The Oakland Billboard Economic Development Coalition.

Grand Jury Report Incorrect – Council & Community Benefit

We, the Oakland Billboard Economic Development Coalition, which includes Oakland’s six leading community health clinics, all ethnic chambers of commerce, and top community-based economic development organizations – celebrate the historic billboard agreements approved last year by the Oakland City Council. We have fought for this opportunity against the billboard monopoly, against Clear Channel, for five years. The agreements approved by Council set the bar for community benefits – nearly $70 Million over their lifetime, more than 23 times the total paid by all previous Clear Channel relocation agreements in Oakland combined.

Unfortunately, a recent flawed Grand Jury report got it wrong, so we feel compelled to correct the record:

  1. Regarding the claim that the decision was made hastily, the report itself belies that claim. The process was five years in the making, with two and a half years from the first City Council hearing to the final vote. Along the way, as the report describes, there were multiple Planning Commission hearings, public stakeholder outreach meetings, a Council Committee meeting, and then a vote by the full Council. Not only was this not hasty, it had far more scrutiny than any of the previous relocation agreements approved by the City with Clear Channel, all of which provide 1/23 of the benefits of the Becker/OFI agreements approved by the Council.
  2. More importantly, the agreements will actually bring millions to the City and community, nearly $70M to be exact, 23 times the previous Clear Channel relocation agreements combined. They certainly will not cost the city money, especially since nothing would have been on the table at all if our Coalition had not been fighting for it. Right before the decisive City Council Committee hearing, in the final weeks before the full Council vote, there was a hastily submitted last-minute “proposal” by Clear Channel that was debunked as based on non-legal and non-economically viable sites, and relying entirely on the endorsement of a consultant that boasts Clear Channel as their biggest client and whose decisions map to Clear Channel’s monopolistic interests all over the country. Some City staff believed these unrealistic numbers based on false premises, and, since they only interviewed City staff, the Grand Jury report reiterated this misinformation, but it was just part of Clear Channel’s tried and true monopolistic practices of seeking to derail agreements that actually set the new standard for billboard community benefits. Furthermore, our proposals are not mutually exclusive – if Clear Channel’s proposal was real, why had they not brought it forward previously? Why have they not brought it forward since? Because it was not a real proposal – it was nothing but smoke and mirrors, as the Clear Channel’s former Vice President stated publicly at Council.
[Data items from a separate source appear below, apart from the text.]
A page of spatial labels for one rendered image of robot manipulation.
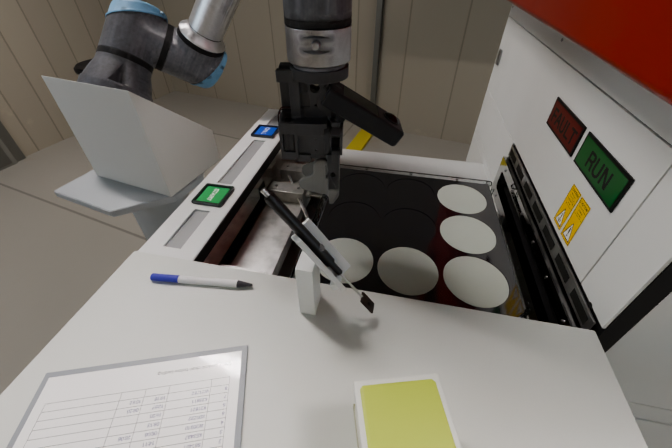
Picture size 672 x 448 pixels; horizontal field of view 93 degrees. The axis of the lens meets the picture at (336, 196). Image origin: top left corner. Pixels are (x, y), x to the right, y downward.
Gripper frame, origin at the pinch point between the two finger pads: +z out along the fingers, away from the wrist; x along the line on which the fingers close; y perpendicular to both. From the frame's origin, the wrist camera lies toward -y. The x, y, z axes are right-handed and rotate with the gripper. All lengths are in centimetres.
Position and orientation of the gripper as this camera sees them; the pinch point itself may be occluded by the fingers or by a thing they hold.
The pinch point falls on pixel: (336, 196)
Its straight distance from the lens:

Speaking on behalf of the community health clinics that are the primary beneficiaries of the billboard funding, La Clinica de la Raza CEO Jane Garcia, states: “In this case, the City Council did the right thing – listening to the community that fought for five years to create this opportunity that is offering the City and community more than twenty times what previous billboard relocation agreements have offered.”

 

Oakland Billboard Economic Development Coalition

Native American Health Center La Clínica de la Raza West Oakland Health Center
Asian Health Services Oakland LGBTQ Center Roots Community Health Center
The Unity Council Black Cultural Zone Visit Oakland
Oakland African American Chamber of Commerce Oakland Chinatown Chamber of Commerce Oakland Vietnamese Chamber of Commerce
Oakland Latino Chamber of Commerce Building Trades of Alameda County (partial list)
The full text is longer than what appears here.